━━━ Data in this exercise

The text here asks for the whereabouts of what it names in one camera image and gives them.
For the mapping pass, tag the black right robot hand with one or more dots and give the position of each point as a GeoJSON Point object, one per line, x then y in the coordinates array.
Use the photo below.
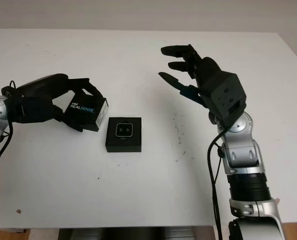
{"type": "Point", "coordinates": [208, 70]}

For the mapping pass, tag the black box base with insert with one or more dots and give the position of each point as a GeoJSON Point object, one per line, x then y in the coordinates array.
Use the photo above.
{"type": "Point", "coordinates": [123, 145]}

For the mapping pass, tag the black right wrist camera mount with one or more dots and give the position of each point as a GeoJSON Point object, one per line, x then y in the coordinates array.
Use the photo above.
{"type": "Point", "coordinates": [223, 97]}

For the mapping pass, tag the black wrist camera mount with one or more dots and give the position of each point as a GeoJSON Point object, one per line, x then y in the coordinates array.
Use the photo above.
{"type": "Point", "coordinates": [31, 111]}
{"type": "Point", "coordinates": [223, 97]}

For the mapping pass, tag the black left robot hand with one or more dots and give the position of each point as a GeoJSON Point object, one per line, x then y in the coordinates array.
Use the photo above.
{"type": "Point", "coordinates": [51, 83]}

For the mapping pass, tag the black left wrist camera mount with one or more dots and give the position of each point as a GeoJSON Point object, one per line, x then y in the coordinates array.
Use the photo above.
{"type": "Point", "coordinates": [31, 111]}

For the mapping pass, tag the black RealSense box lid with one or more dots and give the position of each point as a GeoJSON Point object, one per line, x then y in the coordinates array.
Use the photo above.
{"type": "Point", "coordinates": [86, 112]}

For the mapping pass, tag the small silver depth camera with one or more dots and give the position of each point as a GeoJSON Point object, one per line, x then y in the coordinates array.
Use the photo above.
{"type": "Point", "coordinates": [124, 130]}

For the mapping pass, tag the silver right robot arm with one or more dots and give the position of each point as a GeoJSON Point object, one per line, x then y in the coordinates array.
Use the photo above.
{"type": "Point", "coordinates": [246, 155]}

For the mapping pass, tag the dark grey robot torso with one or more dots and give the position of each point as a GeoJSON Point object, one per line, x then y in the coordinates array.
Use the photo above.
{"type": "Point", "coordinates": [136, 233]}

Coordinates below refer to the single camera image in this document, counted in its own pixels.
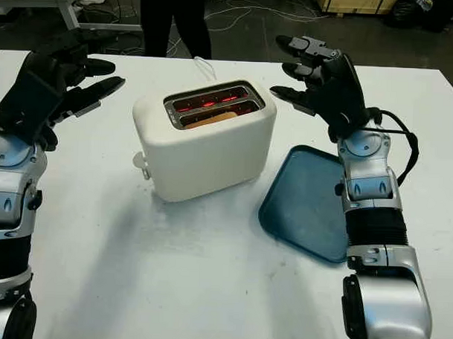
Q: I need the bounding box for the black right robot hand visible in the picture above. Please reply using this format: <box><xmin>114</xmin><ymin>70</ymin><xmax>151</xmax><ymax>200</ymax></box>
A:
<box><xmin>268</xmin><ymin>33</ymin><xmax>373</xmax><ymax>144</ymax></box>

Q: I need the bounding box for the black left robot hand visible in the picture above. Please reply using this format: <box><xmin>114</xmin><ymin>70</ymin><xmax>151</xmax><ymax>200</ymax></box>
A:
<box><xmin>10</xmin><ymin>26</ymin><xmax>128</xmax><ymax>129</ymax></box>

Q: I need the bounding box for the brown toast slice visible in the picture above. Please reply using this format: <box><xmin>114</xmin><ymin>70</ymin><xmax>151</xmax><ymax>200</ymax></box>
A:
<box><xmin>184</xmin><ymin>109</ymin><xmax>239</xmax><ymax>132</ymax></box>

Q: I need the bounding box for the person in black trousers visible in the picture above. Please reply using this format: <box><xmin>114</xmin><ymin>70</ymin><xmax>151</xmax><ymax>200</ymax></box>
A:
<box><xmin>138</xmin><ymin>0</ymin><xmax>214</xmax><ymax>60</ymax></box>

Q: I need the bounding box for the white two-slot toaster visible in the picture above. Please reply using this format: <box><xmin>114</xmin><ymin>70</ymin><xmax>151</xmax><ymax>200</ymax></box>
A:
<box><xmin>129</xmin><ymin>76</ymin><xmax>279</xmax><ymax>207</ymax></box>

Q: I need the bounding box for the wooden crate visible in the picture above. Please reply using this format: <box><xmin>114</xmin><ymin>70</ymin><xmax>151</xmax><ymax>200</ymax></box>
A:
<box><xmin>314</xmin><ymin>0</ymin><xmax>402</xmax><ymax>16</ymax></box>

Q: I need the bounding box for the black garbage bag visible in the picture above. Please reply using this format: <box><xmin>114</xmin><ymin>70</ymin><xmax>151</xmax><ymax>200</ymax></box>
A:
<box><xmin>383</xmin><ymin>0</ymin><xmax>453</xmax><ymax>34</ymax></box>

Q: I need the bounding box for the blue plastic tray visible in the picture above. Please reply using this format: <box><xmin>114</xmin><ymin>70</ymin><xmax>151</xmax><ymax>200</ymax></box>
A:
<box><xmin>255</xmin><ymin>143</ymin><xmax>353</xmax><ymax>265</ymax></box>

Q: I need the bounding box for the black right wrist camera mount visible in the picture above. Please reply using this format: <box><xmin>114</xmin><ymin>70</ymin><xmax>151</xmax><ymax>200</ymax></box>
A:
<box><xmin>326</xmin><ymin>106</ymin><xmax>368</xmax><ymax>144</ymax></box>

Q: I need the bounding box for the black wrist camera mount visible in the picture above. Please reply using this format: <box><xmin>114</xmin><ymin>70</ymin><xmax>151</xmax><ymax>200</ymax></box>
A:
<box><xmin>326</xmin><ymin>106</ymin><xmax>368</xmax><ymax>144</ymax></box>
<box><xmin>0</xmin><ymin>69</ymin><xmax>66</xmax><ymax>152</ymax></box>

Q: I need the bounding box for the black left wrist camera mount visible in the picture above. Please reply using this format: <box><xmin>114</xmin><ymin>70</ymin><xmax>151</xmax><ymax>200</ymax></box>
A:
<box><xmin>0</xmin><ymin>69</ymin><xmax>66</xmax><ymax>152</ymax></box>

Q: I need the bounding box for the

━━━━━━

**Task objective**
Keeping the pictures out, print the entries above exactly as written.

**Result of this task**
The text here asks for the whereabouts of what it names in one camera image and gives them.
For the mapping pass, tag the black right robot hand with one or more dots and give the position of each point as a GeoJSON Point object, one per line, x then y in the coordinates array.
Use the photo below.
{"type": "Point", "coordinates": [208, 70]}

For the mapping pass, tag the black box base with insert with one or more dots and give the position of each point as a GeoJSON Point object, one per line, x then y in the coordinates array.
Use the photo above.
{"type": "Point", "coordinates": [123, 145]}

For the mapping pass, tag the black right wrist camera mount with one or more dots and give the position of each point as a GeoJSON Point object, one per line, x then y in the coordinates array.
Use the photo above.
{"type": "Point", "coordinates": [223, 97]}

For the mapping pass, tag the black wrist camera mount with one or more dots and give the position of each point as a GeoJSON Point object, one per line, x then y in the coordinates array.
Use the photo above.
{"type": "Point", "coordinates": [31, 111]}
{"type": "Point", "coordinates": [223, 97]}

For the mapping pass, tag the black left robot hand with one or more dots and give the position of each point as a GeoJSON Point object, one per line, x then y in the coordinates array.
Use the photo above.
{"type": "Point", "coordinates": [51, 83]}

For the mapping pass, tag the black left wrist camera mount with one or more dots and give the position of each point as a GeoJSON Point object, one per line, x then y in the coordinates array.
Use the photo above.
{"type": "Point", "coordinates": [31, 111]}

For the mapping pass, tag the black RealSense box lid with one or more dots and give the position of each point as a GeoJSON Point object, one per line, x then y in the coordinates array.
Use the photo above.
{"type": "Point", "coordinates": [86, 112]}

For the mapping pass, tag the small silver depth camera with one or more dots and give the position of each point as a GeoJSON Point object, one per line, x then y in the coordinates array.
Use the photo above.
{"type": "Point", "coordinates": [124, 130]}

For the mapping pass, tag the silver right robot arm with one or more dots and give the position of each point as a GeoJSON Point object, one per line, x then y in the coordinates array.
Use the photo above.
{"type": "Point", "coordinates": [246, 155]}

For the mapping pass, tag the dark grey robot torso with one or more dots and give the position of each point as a GeoJSON Point object, one per line, x then y in the coordinates array.
Use the photo above.
{"type": "Point", "coordinates": [136, 233]}

Coordinates below refer to the single camera image in this document, counted in its own pixels.
Q: I need the bounding box for the black right robot hand visible in the picture above. Please reply using this format: <box><xmin>114</xmin><ymin>70</ymin><xmax>151</xmax><ymax>200</ymax></box>
A:
<box><xmin>268</xmin><ymin>33</ymin><xmax>373</xmax><ymax>144</ymax></box>

Q: I need the bounding box for the black left robot hand visible in the picture above. Please reply using this format: <box><xmin>114</xmin><ymin>70</ymin><xmax>151</xmax><ymax>200</ymax></box>
A:
<box><xmin>10</xmin><ymin>26</ymin><xmax>128</xmax><ymax>129</ymax></box>

Q: I need the bounding box for the brown toast slice visible in the picture above. Please reply using this format: <box><xmin>114</xmin><ymin>70</ymin><xmax>151</xmax><ymax>200</ymax></box>
A:
<box><xmin>184</xmin><ymin>109</ymin><xmax>239</xmax><ymax>132</ymax></box>

Q: I need the bounding box for the person in black trousers visible in the picture above. Please reply using this format: <box><xmin>114</xmin><ymin>70</ymin><xmax>151</xmax><ymax>200</ymax></box>
A:
<box><xmin>138</xmin><ymin>0</ymin><xmax>214</xmax><ymax>60</ymax></box>

Q: I need the bounding box for the white two-slot toaster visible in the picture above. Please reply using this format: <box><xmin>114</xmin><ymin>70</ymin><xmax>151</xmax><ymax>200</ymax></box>
A:
<box><xmin>129</xmin><ymin>76</ymin><xmax>279</xmax><ymax>207</ymax></box>

Q: I need the bounding box for the wooden crate visible in the picture above. Please reply using this format: <box><xmin>114</xmin><ymin>70</ymin><xmax>151</xmax><ymax>200</ymax></box>
A:
<box><xmin>314</xmin><ymin>0</ymin><xmax>402</xmax><ymax>16</ymax></box>

Q: I need the bounding box for the black garbage bag visible in the picture above. Please reply using this format: <box><xmin>114</xmin><ymin>70</ymin><xmax>151</xmax><ymax>200</ymax></box>
A:
<box><xmin>383</xmin><ymin>0</ymin><xmax>453</xmax><ymax>34</ymax></box>

Q: I need the bounding box for the blue plastic tray visible in the picture above. Please reply using this format: <box><xmin>114</xmin><ymin>70</ymin><xmax>151</xmax><ymax>200</ymax></box>
A:
<box><xmin>255</xmin><ymin>143</ymin><xmax>353</xmax><ymax>265</ymax></box>

Q: I need the bounding box for the black right wrist camera mount visible in the picture above. Please reply using this format: <box><xmin>114</xmin><ymin>70</ymin><xmax>151</xmax><ymax>200</ymax></box>
A:
<box><xmin>326</xmin><ymin>106</ymin><xmax>368</xmax><ymax>144</ymax></box>

Q: I need the bounding box for the black wrist camera mount visible in the picture above. Please reply using this format: <box><xmin>114</xmin><ymin>70</ymin><xmax>151</xmax><ymax>200</ymax></box>
A:
<box><xmin>326</xmin><ymin>106</ymin><xmax>368</xmax><ymax>144</ymax></box>
<box><xmin>0</xmin><ymin>69</ymin><xmax>66</xmax><ymax>152</ymax></box>

Q: I need the bounding box for the black left wrist camera mount visible in the picture above. Please reply using this format: <box><xmin>114</xmin><ymin>70</ymin><xmax>151</xmax><ymax>200</ymax></box>
A:
<box><xmin>0</xmin><ymin>69</ymin><xmax>66</xmax><ymax>152</ymax></box>

Q: I need the bounding box for the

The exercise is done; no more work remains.